Further Job Options¶
Processor Types¶
BlueBEAR is made up of nodes with different processors. By default, your job will be allocated to use any of the available processor types, but a single job will not be split across multiple different processor types. It is not normally necessary to choose a processor type, but if your job has particular performance or processor instruction needs (see below) then you may wish to do so.
Note
Some of the memory a node has is for running system processes and will be unavailable to jobs.
Emerald Rapids¶
In autumn 2024 we launched water-cooled nodes with Emerald Rapids CPUs:
#SBATCH --constraint=emerald
Each of these nodes has 2x 56 core Intel® Xeon® Platinum 8570 and 512GB memory.
Sapphire Rapids¶
In summer 2024 we launched water-cooled nodes with Sapphire Rapids CPUs:
#SBATCH --constraint=sapphire
Each of these nodes has 2x 56 core Intel® Xeon® Platinum 8480CL and 512GB memory.
Ice Lake¶
In 2021 we launched water-cooled nodes with Ice Lake CPUs:
#SBATCH --constraint=icelake
Each of these nodes has 2x 36 core Intel® Xeon® Platinum 8360Y and 512GB memory.
Cascade Lake¶
In 2019 we launched water-cooled nodes with Cascade Lake CPUs:
#SBATCH --constraint=cascadelake
Each of these nodes has 2x 20 core Intel® Xeon® Gold 6248 and 192GB memory.
Use Local Disk Space¶
If a job uses significant I/O (Input/Output) then files should be
created using the local disk space and only written back to the final
directory when the job is completed. This is particularly important if a
job makes heavy use of disk for scratch or work files. Heavy I/O to the
network file-stores such as the home directories or /rds
can cause
problems for other users. There is a directory /scratch
which is local
to each node that can be used for temporary files that are associated
with a job. The size of /scratch
on each node type is detailed on
the resources page.
For jobs that are running on a single node, this file-store can also be
used for input and output files for a job. Since /scratch
is not
shared across nodes it cannot be used for parallel jobs that use
multiple nodes where all of the processes need to be able to read from
or write to a shared file-store; but it can be used for multi-core jobs
on a single node.
To use scratch space, include the following lines at the start of your
job script (after the #SBATCH
headers):
BB_WORKDIR=$(mktemp -d /scratch/${USER}_${SLURM_JOBID}.XXXXXX)

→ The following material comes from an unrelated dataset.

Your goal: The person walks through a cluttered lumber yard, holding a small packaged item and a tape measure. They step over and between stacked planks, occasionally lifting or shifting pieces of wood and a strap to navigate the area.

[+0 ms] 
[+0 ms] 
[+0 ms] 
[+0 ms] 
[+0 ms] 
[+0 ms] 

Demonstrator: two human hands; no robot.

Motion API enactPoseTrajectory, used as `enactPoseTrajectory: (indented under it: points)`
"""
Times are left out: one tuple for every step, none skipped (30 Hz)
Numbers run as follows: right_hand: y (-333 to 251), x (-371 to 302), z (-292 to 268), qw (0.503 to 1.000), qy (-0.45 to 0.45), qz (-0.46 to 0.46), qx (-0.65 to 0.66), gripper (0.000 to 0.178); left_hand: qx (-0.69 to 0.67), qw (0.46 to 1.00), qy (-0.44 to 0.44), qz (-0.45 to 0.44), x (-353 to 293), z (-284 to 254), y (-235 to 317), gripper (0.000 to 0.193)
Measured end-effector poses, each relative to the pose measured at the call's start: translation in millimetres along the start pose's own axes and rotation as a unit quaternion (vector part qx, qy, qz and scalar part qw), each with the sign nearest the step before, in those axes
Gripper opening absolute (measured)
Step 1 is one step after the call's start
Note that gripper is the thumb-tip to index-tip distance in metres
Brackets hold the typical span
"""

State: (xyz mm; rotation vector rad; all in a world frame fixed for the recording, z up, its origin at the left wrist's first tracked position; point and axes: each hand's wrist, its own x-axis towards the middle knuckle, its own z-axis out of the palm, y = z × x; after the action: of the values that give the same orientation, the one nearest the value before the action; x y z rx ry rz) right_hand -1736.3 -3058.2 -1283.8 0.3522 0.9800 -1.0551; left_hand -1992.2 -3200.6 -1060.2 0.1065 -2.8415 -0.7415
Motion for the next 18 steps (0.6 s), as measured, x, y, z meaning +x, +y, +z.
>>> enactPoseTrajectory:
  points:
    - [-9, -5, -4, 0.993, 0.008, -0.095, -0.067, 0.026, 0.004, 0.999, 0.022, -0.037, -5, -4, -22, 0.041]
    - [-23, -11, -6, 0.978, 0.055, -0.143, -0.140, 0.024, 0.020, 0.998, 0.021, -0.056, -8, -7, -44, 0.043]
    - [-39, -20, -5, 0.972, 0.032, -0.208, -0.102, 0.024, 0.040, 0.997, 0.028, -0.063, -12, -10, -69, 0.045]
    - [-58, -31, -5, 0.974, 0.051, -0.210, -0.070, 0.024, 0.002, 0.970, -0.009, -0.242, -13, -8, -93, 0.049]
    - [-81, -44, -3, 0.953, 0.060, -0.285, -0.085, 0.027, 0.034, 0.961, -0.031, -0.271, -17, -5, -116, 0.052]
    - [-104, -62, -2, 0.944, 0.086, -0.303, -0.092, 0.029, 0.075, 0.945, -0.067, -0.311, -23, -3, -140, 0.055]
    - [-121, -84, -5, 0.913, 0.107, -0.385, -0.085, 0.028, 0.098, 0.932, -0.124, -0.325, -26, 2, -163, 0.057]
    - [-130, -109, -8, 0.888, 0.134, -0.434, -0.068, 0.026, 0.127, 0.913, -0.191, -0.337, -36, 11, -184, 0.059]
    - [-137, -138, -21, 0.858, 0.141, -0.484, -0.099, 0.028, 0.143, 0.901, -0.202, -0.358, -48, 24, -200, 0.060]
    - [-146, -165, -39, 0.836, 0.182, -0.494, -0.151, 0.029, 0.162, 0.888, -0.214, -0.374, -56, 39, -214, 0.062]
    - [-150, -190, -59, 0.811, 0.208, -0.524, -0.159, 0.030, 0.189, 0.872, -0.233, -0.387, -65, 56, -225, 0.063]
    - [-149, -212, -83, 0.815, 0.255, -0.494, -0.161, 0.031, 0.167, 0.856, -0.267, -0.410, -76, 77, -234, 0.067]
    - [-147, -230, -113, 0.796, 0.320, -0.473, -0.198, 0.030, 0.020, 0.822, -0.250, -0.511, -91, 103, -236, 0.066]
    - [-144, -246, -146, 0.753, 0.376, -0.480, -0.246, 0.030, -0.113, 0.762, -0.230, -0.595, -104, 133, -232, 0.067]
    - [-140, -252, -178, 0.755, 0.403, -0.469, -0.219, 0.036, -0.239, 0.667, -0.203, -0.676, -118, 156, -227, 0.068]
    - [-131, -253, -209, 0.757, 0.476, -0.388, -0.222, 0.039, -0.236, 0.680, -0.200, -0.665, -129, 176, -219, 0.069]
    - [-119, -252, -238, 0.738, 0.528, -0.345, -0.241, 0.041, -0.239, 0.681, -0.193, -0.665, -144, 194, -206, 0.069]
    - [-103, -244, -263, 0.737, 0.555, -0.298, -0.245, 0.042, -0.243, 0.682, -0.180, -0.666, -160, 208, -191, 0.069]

export TMPDIR=${BB_WORKDIR}
These two lines will create a directory for you based on your username
(USER
), the ID of the job you are running (SLURM_JOBID
) followed by
a period and six random letters. The use of random letters is
recommended for security reasons. This is then exported to the
environment as TMPDIR
. Many applications utilise TMPDIR
for
temporary storage while it is running. If you want to copy your files
back to the current directory at the end, insert this line:
test -d ${BB_WORKDIR} && /bin/cp -r ${BB_WORKDIR} .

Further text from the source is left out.